### Problem to work on
An exact, complete copy of the lines below is the expected answer.

### Information provided
§
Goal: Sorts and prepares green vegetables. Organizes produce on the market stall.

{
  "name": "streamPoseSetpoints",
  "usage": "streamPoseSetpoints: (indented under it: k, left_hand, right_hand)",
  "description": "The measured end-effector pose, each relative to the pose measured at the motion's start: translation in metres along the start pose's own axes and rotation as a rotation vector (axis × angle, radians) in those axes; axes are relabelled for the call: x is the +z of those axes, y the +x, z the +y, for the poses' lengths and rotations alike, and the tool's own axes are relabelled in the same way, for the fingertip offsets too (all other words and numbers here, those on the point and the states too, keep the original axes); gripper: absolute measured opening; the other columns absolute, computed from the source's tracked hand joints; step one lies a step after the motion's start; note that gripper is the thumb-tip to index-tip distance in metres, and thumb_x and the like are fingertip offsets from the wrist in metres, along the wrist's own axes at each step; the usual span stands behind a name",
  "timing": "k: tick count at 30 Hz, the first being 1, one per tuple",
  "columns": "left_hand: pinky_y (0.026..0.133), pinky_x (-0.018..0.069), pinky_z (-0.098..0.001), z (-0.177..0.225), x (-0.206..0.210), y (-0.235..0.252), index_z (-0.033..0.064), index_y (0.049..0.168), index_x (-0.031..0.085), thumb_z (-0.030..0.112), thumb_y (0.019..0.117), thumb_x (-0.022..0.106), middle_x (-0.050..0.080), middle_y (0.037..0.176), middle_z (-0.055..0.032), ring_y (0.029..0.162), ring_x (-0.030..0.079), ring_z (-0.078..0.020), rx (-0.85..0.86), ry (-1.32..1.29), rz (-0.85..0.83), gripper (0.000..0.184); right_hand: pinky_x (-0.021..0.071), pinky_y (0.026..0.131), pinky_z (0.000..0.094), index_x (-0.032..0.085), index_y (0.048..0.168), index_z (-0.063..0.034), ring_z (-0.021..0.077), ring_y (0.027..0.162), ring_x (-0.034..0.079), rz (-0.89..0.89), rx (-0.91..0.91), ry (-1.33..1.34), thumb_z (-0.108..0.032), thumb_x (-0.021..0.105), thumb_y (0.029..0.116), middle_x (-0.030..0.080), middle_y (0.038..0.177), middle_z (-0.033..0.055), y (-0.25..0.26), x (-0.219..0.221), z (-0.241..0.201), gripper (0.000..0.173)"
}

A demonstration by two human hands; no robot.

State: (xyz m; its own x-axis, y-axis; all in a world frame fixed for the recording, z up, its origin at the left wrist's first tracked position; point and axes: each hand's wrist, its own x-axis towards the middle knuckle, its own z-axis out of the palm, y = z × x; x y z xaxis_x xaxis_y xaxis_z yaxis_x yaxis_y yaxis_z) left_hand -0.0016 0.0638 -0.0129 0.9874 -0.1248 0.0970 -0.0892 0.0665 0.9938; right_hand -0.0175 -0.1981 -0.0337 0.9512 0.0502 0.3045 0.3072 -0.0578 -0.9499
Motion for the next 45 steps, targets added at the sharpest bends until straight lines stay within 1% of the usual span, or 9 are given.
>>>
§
### Task result
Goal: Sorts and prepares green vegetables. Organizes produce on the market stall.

{
  "name": "streamPoseSetpoints",
  "usage": "streamPoseSetpoints: (indented under it: k, left_hand, right_hand)",
  "description": "The measured end-effector pose, each relative to the pose measured at the motion's start: translation in metres along the start pose's own axes and rotation as a rotation vector (axis × angle, radians) in those axes; axes are relabelled for the call: x is the +z of those axes, y the +x, z the +y, for the poses' lengths and rotations alike, and the tool's own axes are relabelled in the same way, for the fingertip offsets too (all other words and numbers here, those on the point and the states too, keep the original axes); gripper: absolute measured opening; the other columns absolute, computed from the source's tracked hand joints; step one lies a step after the motion's start; note that gripper is the thumb-tip to index-tip distance in metres, and thumb_x and the like are fingertip offsets from the wrist in metres, along the wrist's own axes at each step; the usual span stands behind a name",
  "timing": "k: tick count at 30 Hz, the first being 1, one per tuple",
  "columns": "left_hand: pinky_y (0.026..0.133), pinky_x (-0.018..0.069), pinky_z (-0.098..0.001), z (-0.177..0.225), x (-0.206..0.210), y (-0.235..0.252), index_z (-0.033..0.064), index_y (0.049..0.168), index_x (-0.031..0.085), thumb_z (-0.030..0.112), thumb_y (0.019..0.117), thumb_x (-0.022..0.106), middle_x (-0.050..0.080), middle_y (0.037..0.176), middle_z (-0.055..0.032), ring_y (0.029..0.162), ring_x (-0.030..0.079), ring_z (-0.078..0.020), rx (-0.85..0.86), ry (-1.32..1.29), rz (-0.85..0.83), gripper (0.000..0.184); right_hand: pinky_x (-0.021..0.071), pinky_y (0.026..0.131), pinky_z (0.000..0.094), index_x (-0.032..0.085), index_y (0.048..0.168), index_z (-0.063..0.034), ring_z (-0.021..0.077), ring_y (0.027..0.162), ring_x (-0.034..0.079), rz (-0.89..0.89), rx (-0.91..0.91), ry (-1.33..1.34), thumb_z (-0.108..0.032), thumb_x (-0.021..0.105), thumb_y (0.029..0.116), middle_x (-0.030..0.080), middle_y (0.038..0.177), middle_z (-0.033..0.055), y (-0.25..0.26), x (-0.219..0.221), z (-0.241..0.201), gripper (0.000..0.173)"
}

A demonstration by two human hands; no robot.

State: (xyz m; its own x-axis, y-axis; all in a world frame fixed for the recording, z up, its origin at the left wrist's first tracked position; point and axes: each hand's wrist, its own x-axis towards the middle knuckle, its own z-axis out of the palm, y = z × x; x y z xaxis_x xaxis_y xaxis_z yaxis_x yaxis_y yaxis_z) left_hand -0.0016 0.0638 -0.0129 0.9874 -0.1248 0.0970 -0.0892 0.0665 0.9938; right_hand -0.0175 -0.1981 -0.0337 0.9512 0.0502 0.3045 0.3072 -0.0578 -0.9499
Motion for the next 45 steps, targets added at the sharpest bends until straight lines stay within 1% of the usual span, or 9 are given.
>>>

Nothing remains to be added to the output.